--- Source material ---
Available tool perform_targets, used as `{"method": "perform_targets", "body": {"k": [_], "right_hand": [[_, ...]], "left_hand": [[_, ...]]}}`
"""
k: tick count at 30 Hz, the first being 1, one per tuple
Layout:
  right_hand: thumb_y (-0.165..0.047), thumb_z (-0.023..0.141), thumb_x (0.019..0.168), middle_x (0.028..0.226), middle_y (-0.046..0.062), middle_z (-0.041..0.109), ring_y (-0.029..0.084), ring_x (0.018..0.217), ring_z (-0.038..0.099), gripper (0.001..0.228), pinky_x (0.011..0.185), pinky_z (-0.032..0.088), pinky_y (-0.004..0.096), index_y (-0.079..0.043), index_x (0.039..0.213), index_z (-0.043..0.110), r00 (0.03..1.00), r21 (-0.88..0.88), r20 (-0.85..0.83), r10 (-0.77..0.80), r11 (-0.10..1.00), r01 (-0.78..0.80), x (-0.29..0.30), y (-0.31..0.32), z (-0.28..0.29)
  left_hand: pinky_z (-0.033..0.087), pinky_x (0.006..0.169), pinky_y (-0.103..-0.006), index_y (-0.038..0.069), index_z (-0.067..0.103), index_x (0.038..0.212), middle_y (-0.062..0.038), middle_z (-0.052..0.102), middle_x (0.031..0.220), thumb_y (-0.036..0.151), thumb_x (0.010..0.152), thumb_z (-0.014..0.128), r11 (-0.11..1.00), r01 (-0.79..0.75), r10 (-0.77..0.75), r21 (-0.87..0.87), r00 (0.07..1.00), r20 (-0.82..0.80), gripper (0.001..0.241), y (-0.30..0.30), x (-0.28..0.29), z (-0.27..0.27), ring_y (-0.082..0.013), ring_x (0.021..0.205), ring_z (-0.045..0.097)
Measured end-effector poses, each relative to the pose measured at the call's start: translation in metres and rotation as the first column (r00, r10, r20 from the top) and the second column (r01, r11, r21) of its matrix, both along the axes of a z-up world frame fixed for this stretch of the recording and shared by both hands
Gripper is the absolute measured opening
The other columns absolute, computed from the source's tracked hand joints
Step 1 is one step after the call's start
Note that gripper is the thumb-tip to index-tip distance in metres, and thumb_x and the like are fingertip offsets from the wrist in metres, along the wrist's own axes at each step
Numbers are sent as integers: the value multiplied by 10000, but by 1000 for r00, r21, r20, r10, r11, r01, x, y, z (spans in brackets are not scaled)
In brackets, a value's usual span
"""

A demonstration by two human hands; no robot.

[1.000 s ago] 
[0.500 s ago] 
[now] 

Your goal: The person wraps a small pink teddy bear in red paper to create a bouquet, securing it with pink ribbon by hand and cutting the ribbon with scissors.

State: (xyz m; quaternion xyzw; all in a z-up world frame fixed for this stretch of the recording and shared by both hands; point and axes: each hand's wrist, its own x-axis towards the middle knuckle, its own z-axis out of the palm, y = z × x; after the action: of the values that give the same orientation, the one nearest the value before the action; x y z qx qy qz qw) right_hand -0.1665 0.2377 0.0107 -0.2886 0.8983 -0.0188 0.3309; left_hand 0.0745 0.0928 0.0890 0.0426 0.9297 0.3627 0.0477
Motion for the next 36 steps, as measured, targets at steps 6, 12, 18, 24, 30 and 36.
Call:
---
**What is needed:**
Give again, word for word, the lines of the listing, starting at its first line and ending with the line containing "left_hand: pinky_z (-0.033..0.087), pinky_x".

**Reply:**
Available tool perform_targets, used as `{"method": "perform_targets", "body": {"k": [_], "right_hand": [[_, ...]], "left_hand": [[_, ...]]}}`
"""
k: tick count at 30 Hz, the first being 1, one per tuple
Layout:
  right_hand: thumb_y (-0.165..0.047), thumb_z (-0.023..0.141), thumb_x (0.019..0.168), middle_x (0.028..0.226), middle_y (-0.046..0.062), middle_z (-0.041..0.109), ring_y (-0.029..0.084), ring_x (0.018..0.217), ring_z (-0.038..0.099), gripper (0.001..0.228), pinky_x (0.011..0.185), pinky_z (-0.032..0.088), pinky_y (-0.004..0.096), index_y (-0.079..0.043), index_x (0.039..0.213), index_z (-0.043..0.110), r00 (0.03..1.00), r21 (-0.88..0.88), r20 (-0.85..0.83), r10 (-0.77..0.80), r11 (-0.10..1.00), r01 (-0.78..0.80), x (-0.29..0.30), y (-0.31..0.32), z (-0.28..0.29)
  left_hand: pinky_z (-0.033..0.087), pinky_x (0.006..0.169), pinky_y (-0.103..-0.006), index_y (-0.038..0.069), index_z (-0.067..0.103), index_x (0.038..0.212), middle_y (-0.062..0.038), middle_z (-0.052..0.102), middle_x (0.031..0.220), thumb_y (-0.036..0.151), thumb_x (0.010..0.152), thumb_z (-0.014..0.128), r11 (-0.11..1.00), r01 (-0.79..0.75), r10 (-0.77..0.75), r21 (-0.87..0.87), r00 (0.07..1.00), r20 (-0.82..0.80), gripper (0.001..0.241), y (-0.30..0.30), x (-0.28..0.29), z (-0.27..0.27), ring_y (-0.082..0.013), ring_x (0.021..0.205), ring_z (-0.045..0.097)

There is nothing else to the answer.